GIVEN DATA
= Beginning of Section =

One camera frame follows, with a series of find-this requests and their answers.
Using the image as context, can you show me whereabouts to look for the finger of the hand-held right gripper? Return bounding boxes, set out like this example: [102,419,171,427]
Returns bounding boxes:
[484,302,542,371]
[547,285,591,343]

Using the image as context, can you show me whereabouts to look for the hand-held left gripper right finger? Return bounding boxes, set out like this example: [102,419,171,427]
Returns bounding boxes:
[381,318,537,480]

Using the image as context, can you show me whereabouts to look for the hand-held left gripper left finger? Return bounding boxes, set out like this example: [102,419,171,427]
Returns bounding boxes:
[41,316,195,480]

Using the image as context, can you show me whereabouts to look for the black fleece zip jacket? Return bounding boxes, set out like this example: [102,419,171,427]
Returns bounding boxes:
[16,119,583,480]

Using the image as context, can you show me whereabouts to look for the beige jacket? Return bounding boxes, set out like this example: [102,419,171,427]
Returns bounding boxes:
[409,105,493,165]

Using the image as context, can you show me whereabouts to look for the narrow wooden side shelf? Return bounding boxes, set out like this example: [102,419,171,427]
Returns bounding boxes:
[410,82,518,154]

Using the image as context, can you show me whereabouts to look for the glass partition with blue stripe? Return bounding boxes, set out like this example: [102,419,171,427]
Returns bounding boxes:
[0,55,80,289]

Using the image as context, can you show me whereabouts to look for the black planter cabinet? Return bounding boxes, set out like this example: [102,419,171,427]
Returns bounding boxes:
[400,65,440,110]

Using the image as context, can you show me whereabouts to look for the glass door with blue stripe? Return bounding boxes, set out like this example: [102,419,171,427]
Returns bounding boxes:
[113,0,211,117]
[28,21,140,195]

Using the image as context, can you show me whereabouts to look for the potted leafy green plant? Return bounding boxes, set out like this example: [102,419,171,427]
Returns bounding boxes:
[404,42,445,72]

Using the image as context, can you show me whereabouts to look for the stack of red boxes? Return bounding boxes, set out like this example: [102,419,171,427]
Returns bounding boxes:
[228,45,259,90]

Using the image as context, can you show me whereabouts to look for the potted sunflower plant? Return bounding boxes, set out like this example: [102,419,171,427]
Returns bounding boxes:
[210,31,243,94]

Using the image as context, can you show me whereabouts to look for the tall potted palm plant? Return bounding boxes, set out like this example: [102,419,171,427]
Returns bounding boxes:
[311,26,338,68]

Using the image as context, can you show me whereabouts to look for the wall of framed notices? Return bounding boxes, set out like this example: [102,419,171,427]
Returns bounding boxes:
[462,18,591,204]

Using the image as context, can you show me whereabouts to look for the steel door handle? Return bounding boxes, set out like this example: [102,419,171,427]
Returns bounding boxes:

= End of Section =

PROBLEM DETAILS
Please list every line of the records that contains "right".

ANSWER
Using the image as context, can you show me whereabouts to look for the finger of the hand-held right gripper? Return bounding boxes, set out like this example: [102,419,171,427]
Using the image as context, can you show me whereabouts to look for the hand-held left gripper right finger? Return bounding boxes, set out like this example: [102,419,171,427]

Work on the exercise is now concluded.